Diperbarui: 1 April 2017   18:00

Kompasiana adalah platform blog. Konten ini menjadi tanggung jawab bloger dan tidak mewakili pandangan redaksi Kompas.

Cerpen. Sumber ilustrasi: Unsplash

Saat yang paling disukainya adalah saat rumahnya benar-benar sunyi. Sejak berumur enam tahun, ia sudah terbiasa tinggal sendirian di rumah. Jika kebanyakan anak lain takut ditinggalkan sendirian, ia justru senang. Sendirian membuatnya bebas melakukan dan memikirkan apa pun.
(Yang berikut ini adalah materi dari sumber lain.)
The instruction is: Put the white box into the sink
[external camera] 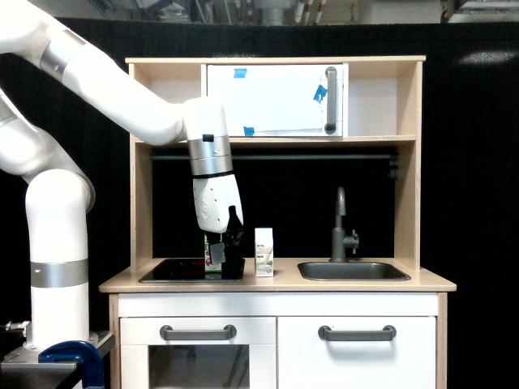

Kesendirian membuatnya leluasa.

Seperti malam ini. Mamanya sedang mengikuti kegiatan rohani. Papanya pergi, sibuk dengan urusannya sendiri. Gadis bermata biru itu memanfaatkan kesendiriannya dengan menulis surat. Surat yang akan dikirimkannya untuk belahan jiwanya. Bukan sekedar surat, karena ia pun memberikan sesuatu untuk sang belahan jiwa di hari ulang tahunnya.

Kata demi kata ia tuliskan. Tak peduli tangannya tengah terluka. Sakit menusuk pergelangan tangannya tiap kali digerakkan. Darah menetes-netes ke atas kertas yang sedang ditulisnya. Otomatis kertas putih itu ternoda darah.

Si gadis terus menulis. Membiarkan alam sadar dan alam bawah sadarnya merangkai kata yang ingin ia ungkapkan. Ia hanya ingin belahan jiwanya memikirkan kata-katanya. Tentang cinta, keluarga, dan perhatian lebih untuk mereka.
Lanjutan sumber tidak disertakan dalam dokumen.